Work request: The required output is the line containing "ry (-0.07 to" through the final line of the material below, printed exactly, with no other lines.

Data section:
——————

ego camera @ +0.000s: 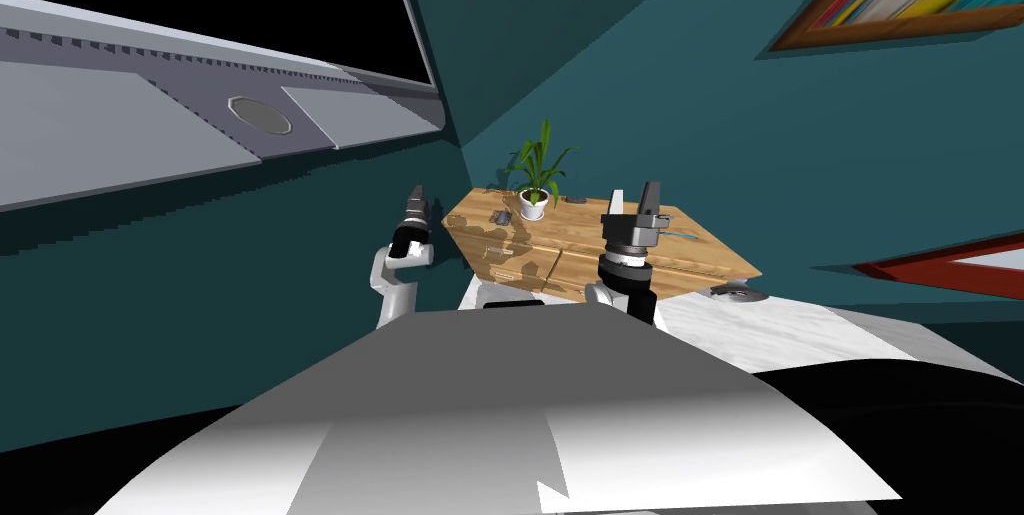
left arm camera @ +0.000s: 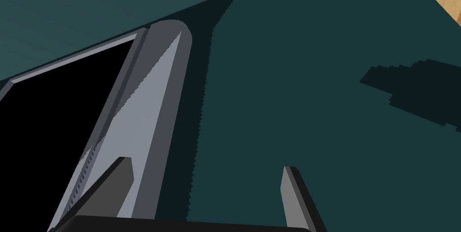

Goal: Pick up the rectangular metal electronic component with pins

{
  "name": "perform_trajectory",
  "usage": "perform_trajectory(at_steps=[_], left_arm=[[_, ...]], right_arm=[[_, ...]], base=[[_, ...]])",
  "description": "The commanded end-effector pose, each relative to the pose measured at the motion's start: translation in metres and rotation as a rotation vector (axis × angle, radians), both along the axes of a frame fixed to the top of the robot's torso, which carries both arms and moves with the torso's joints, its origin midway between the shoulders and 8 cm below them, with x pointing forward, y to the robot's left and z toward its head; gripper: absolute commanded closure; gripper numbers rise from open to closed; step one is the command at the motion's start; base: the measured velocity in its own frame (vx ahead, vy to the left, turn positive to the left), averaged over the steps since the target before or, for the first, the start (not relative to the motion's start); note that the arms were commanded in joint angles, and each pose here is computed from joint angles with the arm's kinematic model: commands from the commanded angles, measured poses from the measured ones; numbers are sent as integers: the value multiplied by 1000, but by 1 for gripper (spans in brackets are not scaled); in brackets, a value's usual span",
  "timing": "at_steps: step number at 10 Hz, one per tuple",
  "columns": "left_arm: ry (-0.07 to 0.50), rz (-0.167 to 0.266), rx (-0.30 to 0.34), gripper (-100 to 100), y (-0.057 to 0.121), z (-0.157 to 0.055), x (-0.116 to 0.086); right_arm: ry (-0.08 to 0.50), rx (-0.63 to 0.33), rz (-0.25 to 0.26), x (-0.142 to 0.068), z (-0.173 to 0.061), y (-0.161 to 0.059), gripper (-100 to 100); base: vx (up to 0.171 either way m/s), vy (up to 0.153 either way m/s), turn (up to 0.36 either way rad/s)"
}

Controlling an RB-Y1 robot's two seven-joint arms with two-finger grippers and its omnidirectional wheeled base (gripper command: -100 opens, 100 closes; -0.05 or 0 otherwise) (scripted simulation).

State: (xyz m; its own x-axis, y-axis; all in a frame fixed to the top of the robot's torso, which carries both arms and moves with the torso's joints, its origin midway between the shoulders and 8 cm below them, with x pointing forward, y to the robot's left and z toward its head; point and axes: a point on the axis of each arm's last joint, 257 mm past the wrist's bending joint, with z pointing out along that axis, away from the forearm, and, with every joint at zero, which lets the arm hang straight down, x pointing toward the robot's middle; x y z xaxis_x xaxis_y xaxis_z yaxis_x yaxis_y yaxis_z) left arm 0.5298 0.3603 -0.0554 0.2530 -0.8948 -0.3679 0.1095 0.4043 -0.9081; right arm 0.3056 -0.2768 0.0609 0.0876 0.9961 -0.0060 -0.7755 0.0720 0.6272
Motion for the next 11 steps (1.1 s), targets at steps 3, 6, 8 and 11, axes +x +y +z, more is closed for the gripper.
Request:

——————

Response:
  "columns": "left_arm: ry (-0.07 to 0.50), rz (-0.167 to 0.266), rx (-0.30 to 0.34), gripper (-100 to 100), y (-0.057 to 0.121), z (-0.157 to 0.055), x (-0.116 to 0.086); right_arm: ry (-0.08 to 0.50), rx (-0.63 to 0.33), rz (-0.25 to 0.26), x (-0.142 to 0.068), z (-0.173 to 0.061), y (-0.161 to 0.059), gripper (-100 to 100); base: vx (up to 0.171 either way m/s), vy (up to 0.153 either way m/s), turn (up to 0.36 either way rad/s)"
}

Controlling an RB-Y1 robot's two seven-joint arms with two-finger grippers and its omnidirectional wheeled base (gripper command: -100 opens, 100 closes; -0.05 or 0 otherwise) (scripted simulation).

State: (xyz m; its own x-axis, y-axis; all in a frame fixed to the top of the robot's torso, which carries both arms and moves with the torso's joints, its origin midway between the shoulders and 8 cm below them, with x pointing forward, y to the robot's left and z toward its head; point and axes: a point on the axis of each arm's last joint, 257 mm past the wrist's bending joint, with z pointing out along that axis, away from the forearm, and, with every joint at zero, which lets the arm hang straight down, x pointing toward the robot's middle; x y z xaxis_x xaxis_y xaxis_z yaxis_x yaxis_y yaxis_z) left arm 0.5298 0.3603 -0.0554 0.2530 -0.8948 -0.3679 0.1095 0.4043 -0.9081; right arm 0.3056 -0.2768 0.0609 0.0876 0.9961 -0.0060 -0.7755 0.0720 0.6272
Motion for the next 11 steps (1.1 s), targets at steps 3, 6, 8 and 11, axes +x +y +z, more is closed for the gripper.
Request:

No further output remains for this exercise.